- What you need to do
The answer must be every line from the entries below that contains "plug".

▼

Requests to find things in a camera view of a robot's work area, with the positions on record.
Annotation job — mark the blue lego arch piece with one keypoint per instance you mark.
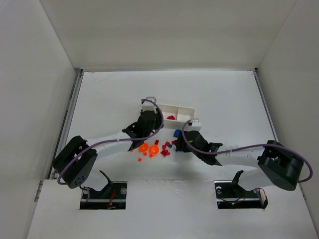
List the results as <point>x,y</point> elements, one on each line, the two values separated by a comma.
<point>177,133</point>

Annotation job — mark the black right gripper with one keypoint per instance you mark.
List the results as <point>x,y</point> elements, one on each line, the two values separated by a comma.
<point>186,139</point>

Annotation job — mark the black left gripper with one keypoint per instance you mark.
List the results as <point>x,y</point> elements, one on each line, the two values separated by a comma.
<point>148,122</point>

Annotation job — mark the white three-compartment sorting tray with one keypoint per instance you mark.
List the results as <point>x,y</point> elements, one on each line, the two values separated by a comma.
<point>181,114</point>

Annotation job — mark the red lego wing plate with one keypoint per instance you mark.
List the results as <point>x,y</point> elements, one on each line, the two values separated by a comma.
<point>164,152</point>

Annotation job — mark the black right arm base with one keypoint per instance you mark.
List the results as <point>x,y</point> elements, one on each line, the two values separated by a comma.
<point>229,195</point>

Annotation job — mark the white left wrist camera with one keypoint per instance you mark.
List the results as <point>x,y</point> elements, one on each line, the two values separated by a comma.
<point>147,104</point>

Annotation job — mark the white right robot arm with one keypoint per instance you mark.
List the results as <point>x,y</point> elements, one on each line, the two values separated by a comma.
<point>272,163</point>

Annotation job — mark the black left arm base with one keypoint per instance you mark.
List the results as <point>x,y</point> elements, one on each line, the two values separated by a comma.
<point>101,193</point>

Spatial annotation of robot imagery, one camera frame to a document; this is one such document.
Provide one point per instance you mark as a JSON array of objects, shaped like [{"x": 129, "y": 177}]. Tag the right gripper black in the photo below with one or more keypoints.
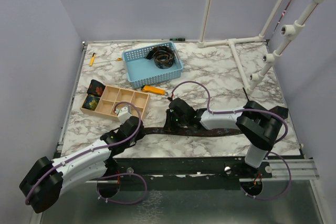
[{"x": 169, "y": 124}]

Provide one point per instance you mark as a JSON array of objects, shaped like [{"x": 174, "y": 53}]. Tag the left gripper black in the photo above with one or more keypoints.
[{"x": 140, "y": 134}]

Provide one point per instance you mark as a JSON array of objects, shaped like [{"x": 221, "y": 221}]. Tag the brown blue floral tie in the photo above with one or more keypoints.
[{"x": 255, "y": 122}]

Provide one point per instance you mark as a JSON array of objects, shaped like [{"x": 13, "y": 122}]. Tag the wooden compartment tray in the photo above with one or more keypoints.
[{"x": 110, "y": 101}]

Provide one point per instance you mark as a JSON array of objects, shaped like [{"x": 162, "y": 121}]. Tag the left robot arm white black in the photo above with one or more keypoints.
[{"x": 48, "y": 178}]

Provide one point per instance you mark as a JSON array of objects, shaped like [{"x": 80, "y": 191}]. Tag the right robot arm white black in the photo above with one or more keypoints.
[{"x": 258, "y": 149}]

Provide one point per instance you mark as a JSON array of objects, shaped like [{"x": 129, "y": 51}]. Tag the orange utility knife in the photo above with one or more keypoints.
[{"x": 153, "y": 90}]

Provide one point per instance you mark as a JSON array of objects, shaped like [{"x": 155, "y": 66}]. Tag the rolled blue yellow-leaf tie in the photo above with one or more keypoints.
[{"x": 91, "y": 102}]

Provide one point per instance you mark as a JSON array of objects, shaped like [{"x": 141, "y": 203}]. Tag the rolled dark red-leaf tie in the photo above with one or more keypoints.
[{"x": 96, "y": 88}]

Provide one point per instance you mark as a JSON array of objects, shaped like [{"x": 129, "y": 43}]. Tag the blue perforated plastic basket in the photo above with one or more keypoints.
[{"x": 141, "y": 71}]

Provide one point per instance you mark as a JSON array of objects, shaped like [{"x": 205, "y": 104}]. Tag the rolled black orange tie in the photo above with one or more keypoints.
[{"x": 163, "y": 57}]

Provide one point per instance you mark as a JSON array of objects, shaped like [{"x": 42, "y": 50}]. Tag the small yellow utility knife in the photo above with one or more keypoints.
[{"x": 92, "y": 59}]

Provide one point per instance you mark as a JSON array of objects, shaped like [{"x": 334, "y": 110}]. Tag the green black marker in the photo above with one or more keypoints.
[{"x": 177, "y": 39}]

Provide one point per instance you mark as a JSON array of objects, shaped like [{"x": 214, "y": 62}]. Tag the white PVC pipe rack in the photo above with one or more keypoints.
[{"x": 289, "y": 33}]

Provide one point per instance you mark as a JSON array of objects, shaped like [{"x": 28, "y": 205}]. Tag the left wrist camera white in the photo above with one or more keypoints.
[{"x": 123, "y": 114}]

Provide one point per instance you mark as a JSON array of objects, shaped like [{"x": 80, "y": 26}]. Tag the black mounting rail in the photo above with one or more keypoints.
[{"x": 192, "y": 173}]

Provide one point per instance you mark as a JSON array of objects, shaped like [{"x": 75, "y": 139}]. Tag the white PVC pipe frame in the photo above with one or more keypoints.
[{"x": 202, "y": 43}]

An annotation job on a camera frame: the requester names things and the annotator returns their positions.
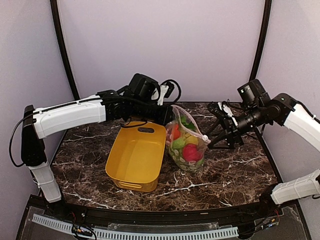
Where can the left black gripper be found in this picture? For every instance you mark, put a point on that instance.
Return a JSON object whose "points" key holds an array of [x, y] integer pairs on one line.
{"points": [[164, 119]]}

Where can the white slotted cable duct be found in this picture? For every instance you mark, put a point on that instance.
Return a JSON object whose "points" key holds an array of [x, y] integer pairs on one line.
{"points": [[117, 231]]}

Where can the black frame post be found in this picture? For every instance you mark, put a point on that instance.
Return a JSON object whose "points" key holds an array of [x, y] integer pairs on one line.
{"points": [[62, 48], [261, 39]]}

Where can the yellow plastic basket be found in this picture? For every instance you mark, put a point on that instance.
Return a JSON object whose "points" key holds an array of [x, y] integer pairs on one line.
{"points": [[135, 159]]}

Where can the clear zip top bag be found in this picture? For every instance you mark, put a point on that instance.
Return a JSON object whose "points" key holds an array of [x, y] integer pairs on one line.
{"points": [[177, 155]]}

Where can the yellow toy lemon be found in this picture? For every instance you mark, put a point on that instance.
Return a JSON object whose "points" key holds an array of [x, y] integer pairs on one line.
{"points": [[191, 139]]}

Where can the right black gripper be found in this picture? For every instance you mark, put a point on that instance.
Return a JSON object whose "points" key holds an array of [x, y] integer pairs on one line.
{"points": [[231, 133]]}

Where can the red toy tomato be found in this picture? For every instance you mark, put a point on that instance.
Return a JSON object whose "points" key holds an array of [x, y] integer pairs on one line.
{"points": [[191, 154]]}

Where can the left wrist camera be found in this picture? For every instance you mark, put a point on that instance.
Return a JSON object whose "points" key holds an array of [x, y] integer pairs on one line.
{"points": [[141, 87]]}

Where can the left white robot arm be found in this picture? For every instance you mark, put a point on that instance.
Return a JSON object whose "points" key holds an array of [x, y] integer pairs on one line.
{"points": [[104, 106]]}

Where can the left black frame post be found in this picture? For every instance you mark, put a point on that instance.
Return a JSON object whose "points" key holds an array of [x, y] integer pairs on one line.
{"points": [[62, 48]]}

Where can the right black frame post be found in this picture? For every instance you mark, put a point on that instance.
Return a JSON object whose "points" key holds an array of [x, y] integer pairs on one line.
{"points": [[261, 39]]}

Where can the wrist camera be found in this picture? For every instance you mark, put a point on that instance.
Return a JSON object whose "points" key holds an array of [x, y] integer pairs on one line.
{"points": [[141, 87], [253, 94]]}

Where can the orange toy carrot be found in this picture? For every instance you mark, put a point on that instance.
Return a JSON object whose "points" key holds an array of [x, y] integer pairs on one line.
{"points": [[183, 126]]}

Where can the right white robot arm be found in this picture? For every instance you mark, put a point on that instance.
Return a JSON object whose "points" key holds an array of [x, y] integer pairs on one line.
{"points": [[292, 135]]}

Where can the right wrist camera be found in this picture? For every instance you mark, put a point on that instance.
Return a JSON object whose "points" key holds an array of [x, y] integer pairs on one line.
{"points": [[253, 94]]}

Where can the black front rail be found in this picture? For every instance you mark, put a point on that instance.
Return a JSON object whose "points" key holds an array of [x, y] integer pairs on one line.
{"points": [[242, 214]]}

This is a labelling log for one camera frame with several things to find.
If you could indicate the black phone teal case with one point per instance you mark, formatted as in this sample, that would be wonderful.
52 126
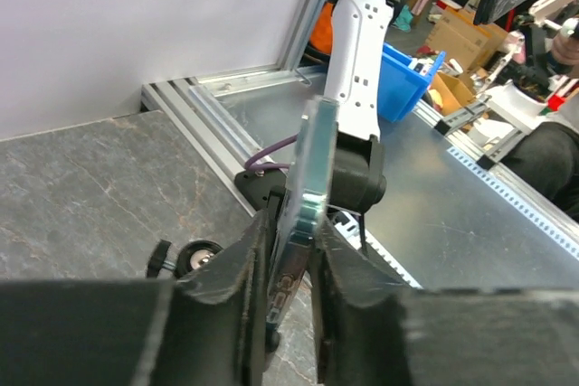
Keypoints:
304 206

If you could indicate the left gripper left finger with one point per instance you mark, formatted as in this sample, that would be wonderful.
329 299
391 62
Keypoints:
207 328

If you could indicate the right aluminium frame post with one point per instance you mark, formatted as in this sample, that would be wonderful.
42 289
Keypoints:
299 31

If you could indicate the black round base phone stand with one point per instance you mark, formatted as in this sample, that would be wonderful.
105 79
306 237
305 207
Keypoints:
192 256

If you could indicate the cardboard box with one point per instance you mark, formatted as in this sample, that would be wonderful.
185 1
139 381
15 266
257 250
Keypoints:
469 44

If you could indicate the blue plastic bin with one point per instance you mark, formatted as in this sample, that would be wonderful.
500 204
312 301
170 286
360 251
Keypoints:
403 81

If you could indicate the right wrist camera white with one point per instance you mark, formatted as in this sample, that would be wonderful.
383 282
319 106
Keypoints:
541 10

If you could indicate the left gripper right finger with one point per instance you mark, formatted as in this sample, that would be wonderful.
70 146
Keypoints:
372 329

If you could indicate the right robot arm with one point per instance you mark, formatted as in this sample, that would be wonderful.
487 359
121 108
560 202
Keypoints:
336 159

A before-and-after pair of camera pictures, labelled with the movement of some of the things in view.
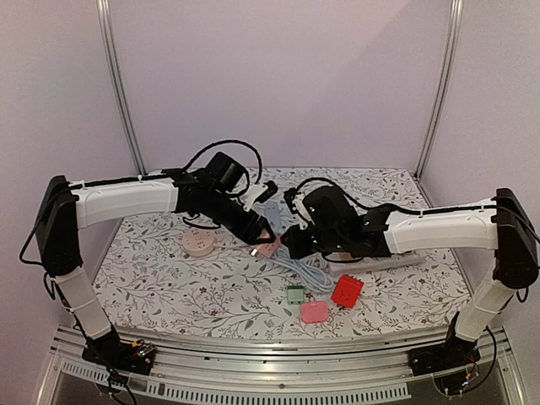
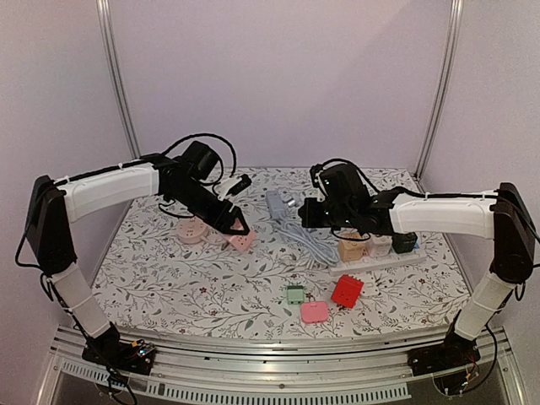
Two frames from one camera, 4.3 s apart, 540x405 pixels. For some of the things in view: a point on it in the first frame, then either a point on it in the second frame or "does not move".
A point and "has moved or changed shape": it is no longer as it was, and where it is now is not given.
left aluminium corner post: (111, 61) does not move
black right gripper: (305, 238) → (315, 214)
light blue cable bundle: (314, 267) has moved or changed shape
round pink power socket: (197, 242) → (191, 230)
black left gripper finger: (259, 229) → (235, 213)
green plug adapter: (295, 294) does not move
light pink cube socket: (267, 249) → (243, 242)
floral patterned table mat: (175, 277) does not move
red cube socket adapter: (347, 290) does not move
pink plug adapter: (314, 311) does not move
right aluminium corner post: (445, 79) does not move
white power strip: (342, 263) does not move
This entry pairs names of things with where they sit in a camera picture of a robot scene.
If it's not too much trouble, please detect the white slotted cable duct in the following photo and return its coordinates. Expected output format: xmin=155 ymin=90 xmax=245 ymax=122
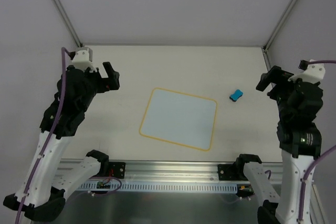
xmin=78 ymin=180 xmax=238 ymax=194

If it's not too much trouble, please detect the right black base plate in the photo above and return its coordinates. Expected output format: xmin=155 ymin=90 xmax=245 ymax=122
xmin=217 ymin=164 xmax=248 ymax=181

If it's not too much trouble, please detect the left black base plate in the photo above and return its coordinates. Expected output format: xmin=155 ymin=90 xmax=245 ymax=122
xmin=108 ymin=162 xmax=126 ymax=179

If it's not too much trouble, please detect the left aluminium frame post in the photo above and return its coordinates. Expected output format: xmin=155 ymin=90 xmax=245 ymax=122
xmin=51 ymin=0 xmax=83 ymax=47

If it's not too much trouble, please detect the right aluminium frame post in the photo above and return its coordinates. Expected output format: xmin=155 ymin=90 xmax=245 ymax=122
xmin=262 ymin=0 xmax=316 ymax=50

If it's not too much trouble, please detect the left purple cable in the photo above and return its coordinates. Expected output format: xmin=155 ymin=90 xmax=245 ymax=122
xmin=14 ymin=47 xmax=123 ymax=224

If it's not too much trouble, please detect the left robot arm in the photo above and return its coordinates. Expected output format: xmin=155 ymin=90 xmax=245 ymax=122
xmin=3 ymin=62 xmax=120 ymax=223

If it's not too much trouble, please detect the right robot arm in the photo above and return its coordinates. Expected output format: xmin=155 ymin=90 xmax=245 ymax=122
xmin=233 ymin=62 xmax=326 ymax=223

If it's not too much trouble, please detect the purple cable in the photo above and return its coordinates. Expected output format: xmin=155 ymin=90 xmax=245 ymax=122
xmin=236 ymin=60 xmax=336 ymax=224
xmin=14 ymin=47 xmax=123 ymax=224

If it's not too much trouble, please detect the blue whiteboard eraser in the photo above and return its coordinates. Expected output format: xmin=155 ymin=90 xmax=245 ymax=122
xmin=229 ymin=89 xmax=244 ymax=102

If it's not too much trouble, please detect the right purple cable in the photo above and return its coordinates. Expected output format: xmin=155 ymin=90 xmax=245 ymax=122
xmin=236 ymin=60 xmax=336 ymax=224

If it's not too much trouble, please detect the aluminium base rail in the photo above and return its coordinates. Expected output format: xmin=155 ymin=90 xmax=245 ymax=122
xmin=55 ymin=159 xmax=282 ymax=184

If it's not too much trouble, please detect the aluminium frame post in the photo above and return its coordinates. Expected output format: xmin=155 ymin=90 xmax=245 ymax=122
xmin=51 ymin=0 xmax=83 ymax=47
xmin=262 ymin=0 xmax=316 ymax=50

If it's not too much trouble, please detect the yellow framed whiteboard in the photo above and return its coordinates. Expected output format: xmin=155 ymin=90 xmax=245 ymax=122
xmin=139 ymin=88 xmax=217 ymax=152

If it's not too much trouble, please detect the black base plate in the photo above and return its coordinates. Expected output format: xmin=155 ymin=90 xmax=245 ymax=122
xmin=108 ymin=162 xmax=126 ymax=179
xmin=217 ymin=164 xmax=248 ymax=181

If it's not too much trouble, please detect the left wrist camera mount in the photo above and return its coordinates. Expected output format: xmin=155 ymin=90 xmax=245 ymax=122
xmin=67 ymin=47 xmax=97 ymax=73

▲

- Answer section
green plug adapter: (295, 294) does not move
pink plug adapter: (314, 311) does not move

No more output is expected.